---------- EXERCISE DATA ----------

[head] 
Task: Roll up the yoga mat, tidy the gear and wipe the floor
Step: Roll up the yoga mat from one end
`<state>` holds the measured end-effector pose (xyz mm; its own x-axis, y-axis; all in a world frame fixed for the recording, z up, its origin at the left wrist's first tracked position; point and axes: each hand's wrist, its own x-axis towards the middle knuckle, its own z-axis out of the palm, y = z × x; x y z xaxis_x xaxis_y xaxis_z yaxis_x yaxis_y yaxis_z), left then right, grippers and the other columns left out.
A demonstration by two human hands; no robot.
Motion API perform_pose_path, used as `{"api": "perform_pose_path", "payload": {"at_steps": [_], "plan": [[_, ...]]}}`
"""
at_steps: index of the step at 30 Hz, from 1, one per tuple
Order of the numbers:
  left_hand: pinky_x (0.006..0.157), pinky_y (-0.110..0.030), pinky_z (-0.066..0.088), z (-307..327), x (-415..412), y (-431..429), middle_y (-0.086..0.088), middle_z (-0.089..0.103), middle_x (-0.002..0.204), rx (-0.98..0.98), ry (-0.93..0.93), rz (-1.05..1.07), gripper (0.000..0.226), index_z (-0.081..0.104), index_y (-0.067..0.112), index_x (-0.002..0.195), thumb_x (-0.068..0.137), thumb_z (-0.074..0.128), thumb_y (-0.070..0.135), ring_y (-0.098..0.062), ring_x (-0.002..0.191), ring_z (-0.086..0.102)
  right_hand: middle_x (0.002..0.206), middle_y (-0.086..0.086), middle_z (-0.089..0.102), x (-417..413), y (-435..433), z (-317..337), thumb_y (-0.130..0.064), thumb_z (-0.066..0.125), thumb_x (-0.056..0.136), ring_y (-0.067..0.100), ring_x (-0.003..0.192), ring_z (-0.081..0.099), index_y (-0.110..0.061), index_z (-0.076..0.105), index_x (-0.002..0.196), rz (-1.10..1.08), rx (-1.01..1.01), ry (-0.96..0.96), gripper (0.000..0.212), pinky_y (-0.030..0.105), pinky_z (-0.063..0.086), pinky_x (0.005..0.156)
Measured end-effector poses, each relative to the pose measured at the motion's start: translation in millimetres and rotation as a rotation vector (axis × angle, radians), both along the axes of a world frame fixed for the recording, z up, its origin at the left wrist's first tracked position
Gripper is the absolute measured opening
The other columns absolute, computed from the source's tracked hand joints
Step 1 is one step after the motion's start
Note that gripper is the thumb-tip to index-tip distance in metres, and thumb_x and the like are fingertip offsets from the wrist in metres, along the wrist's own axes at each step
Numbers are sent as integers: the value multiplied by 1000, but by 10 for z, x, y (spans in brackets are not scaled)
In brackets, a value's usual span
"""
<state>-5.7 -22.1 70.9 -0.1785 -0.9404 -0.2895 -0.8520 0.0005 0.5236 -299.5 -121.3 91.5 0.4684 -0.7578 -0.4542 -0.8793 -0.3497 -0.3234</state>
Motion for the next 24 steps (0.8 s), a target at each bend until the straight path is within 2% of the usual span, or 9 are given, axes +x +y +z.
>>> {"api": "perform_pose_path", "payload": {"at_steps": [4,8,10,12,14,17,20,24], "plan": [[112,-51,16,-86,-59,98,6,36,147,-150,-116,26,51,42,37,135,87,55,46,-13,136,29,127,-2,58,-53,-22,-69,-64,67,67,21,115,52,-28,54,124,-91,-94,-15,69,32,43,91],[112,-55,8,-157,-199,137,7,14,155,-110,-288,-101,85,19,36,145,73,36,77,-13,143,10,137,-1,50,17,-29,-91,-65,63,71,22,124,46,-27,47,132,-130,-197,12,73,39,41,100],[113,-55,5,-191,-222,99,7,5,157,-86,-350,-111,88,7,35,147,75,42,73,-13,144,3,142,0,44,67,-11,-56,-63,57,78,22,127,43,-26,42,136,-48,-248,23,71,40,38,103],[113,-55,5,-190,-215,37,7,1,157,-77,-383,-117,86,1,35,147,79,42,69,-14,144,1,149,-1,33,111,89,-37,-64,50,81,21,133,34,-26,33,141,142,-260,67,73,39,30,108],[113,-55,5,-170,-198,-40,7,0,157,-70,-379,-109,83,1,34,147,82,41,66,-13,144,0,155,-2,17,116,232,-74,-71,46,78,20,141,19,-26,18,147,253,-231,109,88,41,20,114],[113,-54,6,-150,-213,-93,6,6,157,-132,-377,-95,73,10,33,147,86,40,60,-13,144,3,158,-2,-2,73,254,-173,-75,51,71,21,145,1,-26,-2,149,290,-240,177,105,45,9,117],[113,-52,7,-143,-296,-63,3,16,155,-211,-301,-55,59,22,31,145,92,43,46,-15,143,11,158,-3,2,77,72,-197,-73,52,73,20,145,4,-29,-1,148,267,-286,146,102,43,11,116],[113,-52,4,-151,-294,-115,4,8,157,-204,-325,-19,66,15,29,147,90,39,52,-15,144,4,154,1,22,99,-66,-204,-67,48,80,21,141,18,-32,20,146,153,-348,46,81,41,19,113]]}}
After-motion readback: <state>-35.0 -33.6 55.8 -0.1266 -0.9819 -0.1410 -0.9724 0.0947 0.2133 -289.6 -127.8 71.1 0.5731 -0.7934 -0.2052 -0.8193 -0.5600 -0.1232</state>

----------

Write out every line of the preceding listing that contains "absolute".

Gripper is the absolute measured opening
The other columns absolute, computed from the source's tracked hand joints

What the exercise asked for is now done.